Monday, December 19, 2005

'Straight-cut ditch' schools widen gap in education --

Marion Brady | Special to the Orlando Sentinel

First, the New Advocate is out. If you have not read it yet do it now!

I started out just planning a few quotes, but this guy is so right on I ended up quoting nearly the whole thing:


Brent Staples writes about education. His opinions appear in the New York Times. I write about education. My opinions appear in the Orlando Sentinel.

Staples thinks No Child Left Behind is improving education in America. I think it's hammering nails into education's coffin...

...The long-range consequences of NCLB will be bad for all students, but they'll be devastating for the very students NCLB's advocates and apologists most want to help.

I begin my argument by asking not what's bad for students, but what's good for them. Hands down, the most popular answer to that question is, "The basics! The 3 Rs are the foundation of everything else!" The power of this assumption is demonstrated daily in the school nearest you as all else is put on a back burner in an effort to raise reading and math standardized test scores.

But as is often the case, the popular answer is superficial. The basics are mere means to an end. What we most want for our kids is an education which helps them realize their potential. Obviously, highly developed basic skills are important tools in a kid's pursuit of her or his potential, but it's easy to win the "basics" battle and lose the "developing individual potential" war. And that's where NCLB is taking us.

Henry David Thoreau can help explain where I'm coming from. "What does education often do?" he asked. "It makes a straight-cut ditch of a free, meandering brook."

No Child Left Behind is a strategy for making straight-cut ditches. In contrast, developing individual potential doesn't just leave brooks free to meander, it aims to clear away debris and make meandering easier.

I'll hear from those who resist this idea. They'll tell me kids have to learn to live in the real world. They'll say that NCLB's emphasis on standardized tests is a good thing because "everybody has to take tests." They'll maintain that schools dedicated to developing individual student potential will be "soft," that such an education might be OK for a few talented kids, but as a general policy it's an invitation to anarchy, or at least to social decline.
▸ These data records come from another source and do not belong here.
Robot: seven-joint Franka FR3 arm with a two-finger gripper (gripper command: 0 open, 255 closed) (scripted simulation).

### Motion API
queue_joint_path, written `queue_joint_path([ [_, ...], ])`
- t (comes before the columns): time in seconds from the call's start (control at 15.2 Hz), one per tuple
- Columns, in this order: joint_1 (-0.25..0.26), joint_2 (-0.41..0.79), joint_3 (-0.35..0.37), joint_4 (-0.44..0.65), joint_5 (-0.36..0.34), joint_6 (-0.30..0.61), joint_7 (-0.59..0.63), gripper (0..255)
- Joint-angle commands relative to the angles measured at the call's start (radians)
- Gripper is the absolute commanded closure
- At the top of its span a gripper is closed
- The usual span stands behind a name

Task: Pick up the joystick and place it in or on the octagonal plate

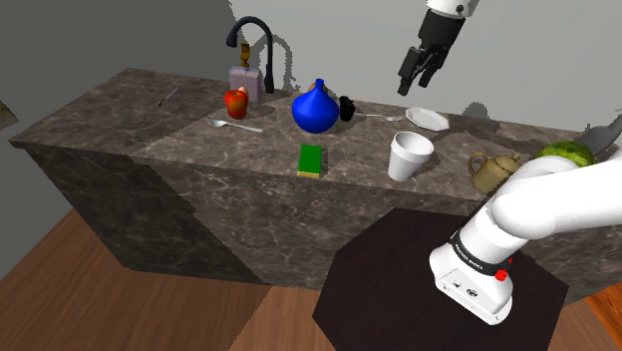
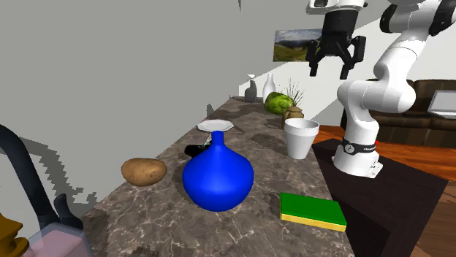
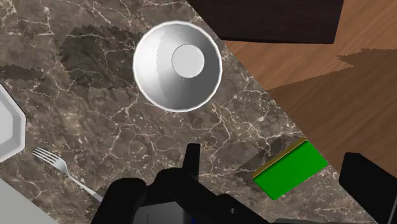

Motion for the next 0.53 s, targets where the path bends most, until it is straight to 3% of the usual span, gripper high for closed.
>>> queue_joint_path([
  [0.0,0.000,0.000,0.000,0.000,0.000,0.000,0.000,0],
  [0.46,-0.048,0.221,-0.021,0.030,-0.010,0.207,0.035,0],
])
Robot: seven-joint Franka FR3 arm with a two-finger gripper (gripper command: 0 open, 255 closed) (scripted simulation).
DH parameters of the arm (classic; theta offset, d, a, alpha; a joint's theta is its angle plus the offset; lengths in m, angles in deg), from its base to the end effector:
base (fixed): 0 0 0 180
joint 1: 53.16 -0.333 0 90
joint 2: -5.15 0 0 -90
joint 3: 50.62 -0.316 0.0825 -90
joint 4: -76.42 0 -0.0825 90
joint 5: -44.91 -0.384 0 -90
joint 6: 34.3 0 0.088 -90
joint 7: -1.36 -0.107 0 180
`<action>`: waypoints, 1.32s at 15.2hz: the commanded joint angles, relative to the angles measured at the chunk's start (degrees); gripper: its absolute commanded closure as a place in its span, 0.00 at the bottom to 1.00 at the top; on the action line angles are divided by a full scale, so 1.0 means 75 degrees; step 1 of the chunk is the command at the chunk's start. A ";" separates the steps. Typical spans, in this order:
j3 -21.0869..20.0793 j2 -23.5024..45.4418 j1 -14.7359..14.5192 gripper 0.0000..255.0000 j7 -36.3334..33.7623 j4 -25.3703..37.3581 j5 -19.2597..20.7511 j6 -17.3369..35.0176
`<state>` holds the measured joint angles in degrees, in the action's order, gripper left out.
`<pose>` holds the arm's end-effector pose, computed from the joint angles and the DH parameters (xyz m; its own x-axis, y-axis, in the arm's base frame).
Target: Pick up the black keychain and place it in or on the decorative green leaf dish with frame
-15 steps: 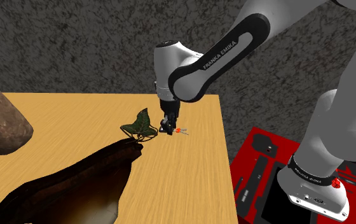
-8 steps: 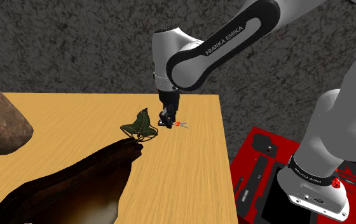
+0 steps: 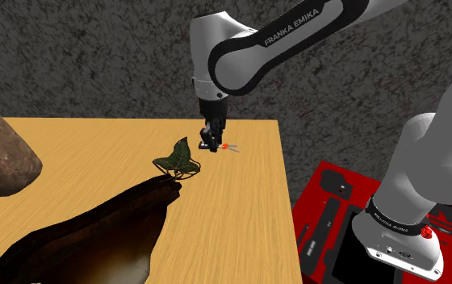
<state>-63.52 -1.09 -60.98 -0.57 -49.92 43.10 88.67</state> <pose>0.4804 0.1850 0.4310 0.9511 0.3052 0.0474 0.3058 -0.9521 -0.0046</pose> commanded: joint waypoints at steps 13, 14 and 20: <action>-0.0120 0.2623 -0.0184 1.00 -0.0552 0.3773 0.0699 -0.1227; -0.0117 0.2954 -0.0234 1.00 -0.0598 0.4238 0.0778 -0.1371; -0.0074 0.3844 -0.0380 1.00 -0.0703 0.5129 0.0979 -0.1394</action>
<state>-64.11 27.39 -63.82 -5.84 -11.26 50.35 77.64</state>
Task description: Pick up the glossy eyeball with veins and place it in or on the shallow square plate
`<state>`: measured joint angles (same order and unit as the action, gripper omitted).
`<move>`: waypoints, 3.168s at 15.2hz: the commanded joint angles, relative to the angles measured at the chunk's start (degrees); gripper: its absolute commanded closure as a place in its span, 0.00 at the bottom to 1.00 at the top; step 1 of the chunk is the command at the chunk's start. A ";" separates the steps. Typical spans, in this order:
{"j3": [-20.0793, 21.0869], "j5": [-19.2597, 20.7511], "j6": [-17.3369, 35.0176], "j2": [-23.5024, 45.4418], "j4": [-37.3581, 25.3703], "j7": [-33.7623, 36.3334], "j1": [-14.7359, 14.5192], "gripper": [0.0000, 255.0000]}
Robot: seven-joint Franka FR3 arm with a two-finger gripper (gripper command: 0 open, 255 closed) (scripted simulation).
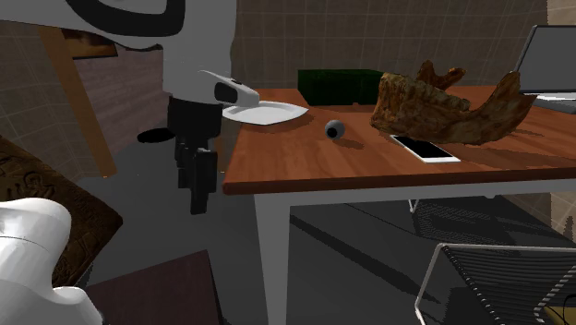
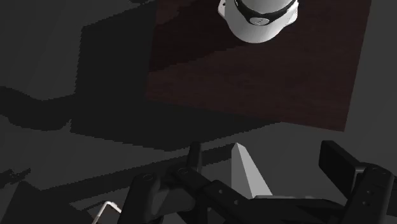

Ironically, while America chases Japanese "straight-cut ditch"standardized test scores, the Japanese come to America to find out about our "meandering brook" students. Asked by Dr. Joseph Renzulli at the University of Connecticut about their interest in American education, visiting Japanese educators recently said, "We have no Nobel Prize Winners. Your schools have produced a continuous flow of inventors, designers, entrepreneurs, and innovative leaders. We can make anything you invent faster, cheaper, and, in most cases, better. But we want to learn what role this 'creative productivity' focus plays in the production of creative and inventive people."

NCLB's push for "straight-cut ditches" is bad policy, but exactly why it's often particularly devastating for blacks, other minorities, and the long-time poor may not yet be obvious.

The main problem? Those high-stakes tests NCLB demands.

There are many kinds of "smarts" -- linguistic, spatial, musical, kinesthetic, naturalist, interpersonal, and so on -- many paths to the development of individual potential. Never mind, says NCLB. It focuses on just one -- symbol manipulation skills -- and ignores the rest. Worse, the emphasis isn't even on symbol manipulation skills in the broadest sense, but just on those most valued by those hired to write test questions.

Well, it will be argued, those skills are the key to good jobs, so they're the ones every kid needs.

Maybe. But the big test isn't seen either by the kids who take them or by the general public as just a test of ability to manipulate symbols. It's seen as a general intelligence test -- a measure, across the board, of smarts, of brains, of innate ability. That one score on that one ability then becomes, both to the kid and the larger society, the whole, denigrating story.

If you have any doubts about the effects of thinking you're not smart, in a society that thinks you're not smart, Google "self-fulfilling prophecies."